PROBLEM DESCRIPTION: Here is a listing, set out below; repeat its lines from the one with "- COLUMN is" to the last, both included, and leave out the pictures.
=== Section Start ===
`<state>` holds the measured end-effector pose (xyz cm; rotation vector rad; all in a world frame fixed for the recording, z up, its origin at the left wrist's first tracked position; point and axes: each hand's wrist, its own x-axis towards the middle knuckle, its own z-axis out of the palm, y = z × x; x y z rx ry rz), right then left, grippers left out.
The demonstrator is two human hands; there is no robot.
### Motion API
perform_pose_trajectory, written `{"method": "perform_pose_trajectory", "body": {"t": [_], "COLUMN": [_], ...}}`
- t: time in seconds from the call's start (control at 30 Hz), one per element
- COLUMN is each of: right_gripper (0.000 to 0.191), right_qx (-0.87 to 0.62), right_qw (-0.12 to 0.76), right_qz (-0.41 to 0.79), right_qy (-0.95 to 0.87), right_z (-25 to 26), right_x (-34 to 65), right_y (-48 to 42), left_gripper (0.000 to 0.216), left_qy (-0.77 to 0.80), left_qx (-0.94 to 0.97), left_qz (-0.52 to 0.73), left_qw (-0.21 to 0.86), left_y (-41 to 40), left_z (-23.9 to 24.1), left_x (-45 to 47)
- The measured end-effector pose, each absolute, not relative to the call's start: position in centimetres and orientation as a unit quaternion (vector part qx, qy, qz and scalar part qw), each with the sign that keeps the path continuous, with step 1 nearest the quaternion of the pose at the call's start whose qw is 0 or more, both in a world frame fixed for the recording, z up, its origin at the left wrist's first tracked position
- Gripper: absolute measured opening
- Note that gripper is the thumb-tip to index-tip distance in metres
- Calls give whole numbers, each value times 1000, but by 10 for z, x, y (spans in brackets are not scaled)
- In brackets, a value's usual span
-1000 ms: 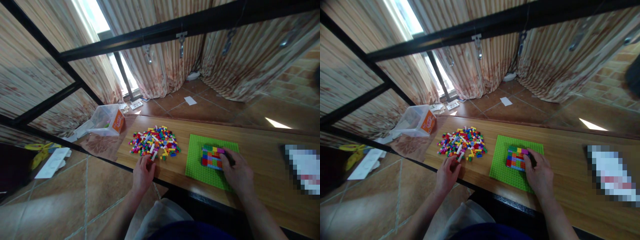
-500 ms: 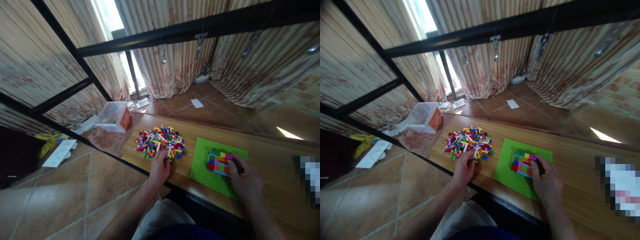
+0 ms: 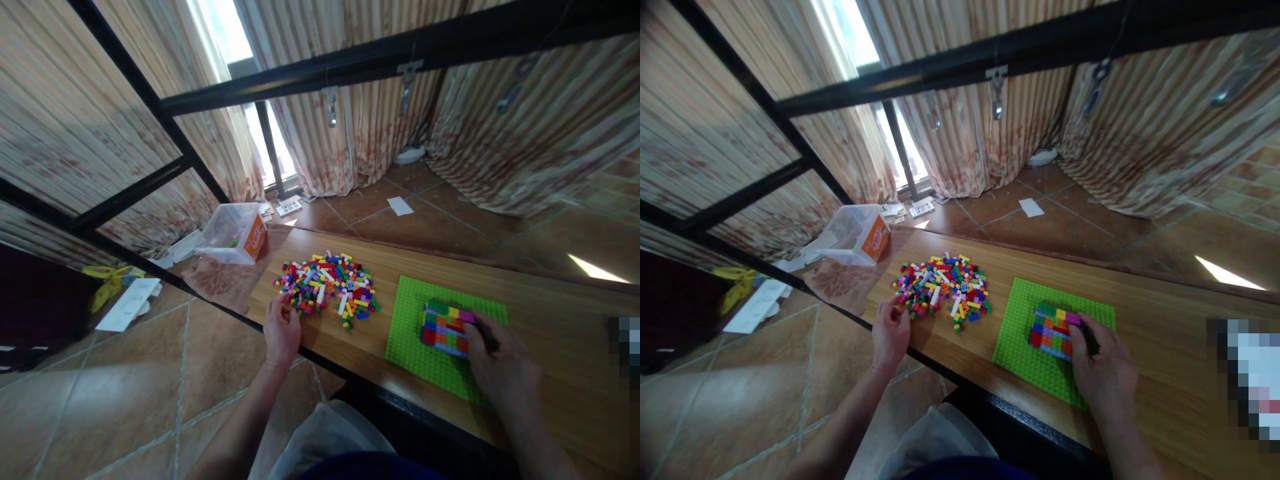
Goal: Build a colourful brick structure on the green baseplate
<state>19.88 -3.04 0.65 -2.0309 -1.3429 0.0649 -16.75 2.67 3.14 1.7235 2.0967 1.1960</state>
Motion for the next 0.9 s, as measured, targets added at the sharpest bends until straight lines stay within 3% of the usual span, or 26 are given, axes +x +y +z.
{"method": "perform_pose_trajectory", "body": {"t": [0.27, 0.9], "right_gripper": [53, 52], "right_qx": [-778, -784], "right_qw": [346, 338], "right_qz": [13, 22], "right_qy": [-524, -521], "right_z": [6, 6], "right_x": [199, 199], "right_y": [-29, -30], "left_gripper": [42, 30], "left_qy": [710, 556], "left_qx": [609, 684], "left_qz": [334, 434], "left_qw": [117, 186], "left_y": [24, 15], "left_z": [30, 24], "left_x": [-169, -111]}}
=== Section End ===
RESULT OF THIS EXERCISE:
- COLUMN is each of: right_gripper (0.000 to 0.191), right_qx (-0.87 to 0.62), right_qw (-0.12 to 0.76), right_qz (-0.41 to 0.79), right_qy (-0.95 to 0.87), right_z (-25 to 26), right_x (-34 to 65), right_y (-48 to 42), left_gripper (0.000 to 0.216), left_qy (-0.77 to 0.80), left_qx (-0.94 to 0.97), left_qz (-0.52 to 0.73), left_qw (-0.21 to 0.86), left_y (-41 to 40), left_z (-23.9 to 24.1), left_x (-45 to 47)
- The measured end-effector pose, each absolute, not relative to the call's start: position in centimetres and orientation as a unit quaternion (vector part qx, qy, qz and scalar part qw), each with the sign that keeps the path continuous, with step 1 nearest the quaternion of the pose at the call's start whose qw is 0 or more, both in a world frame fixed for the recording, z up, its origin at the left wrist's first tracked position
- Gripper: absolute measured opening
- Note that gripper is the thumb-tip to index-tip distance in metres
- Calls give whole numbers, each value times 1000, but by 10 for z, x, y (spans in brackets are not scaled)
- In brackets, a value's usual span
-1000 ms: 
-500 ms: 
+0 ms: 
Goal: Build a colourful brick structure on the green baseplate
<state>19.88 -3.04 0.65 -2.0309 -1.3429 0.0649 -16.75 2.67 3.14 1.7235 2.0967 1.1960</state>
Motion for the next 0.9 s, as measured, targets added at the sharpest bends until straight lines stay within 3% of the usual span, or 26 are given, axes +x +y +z.
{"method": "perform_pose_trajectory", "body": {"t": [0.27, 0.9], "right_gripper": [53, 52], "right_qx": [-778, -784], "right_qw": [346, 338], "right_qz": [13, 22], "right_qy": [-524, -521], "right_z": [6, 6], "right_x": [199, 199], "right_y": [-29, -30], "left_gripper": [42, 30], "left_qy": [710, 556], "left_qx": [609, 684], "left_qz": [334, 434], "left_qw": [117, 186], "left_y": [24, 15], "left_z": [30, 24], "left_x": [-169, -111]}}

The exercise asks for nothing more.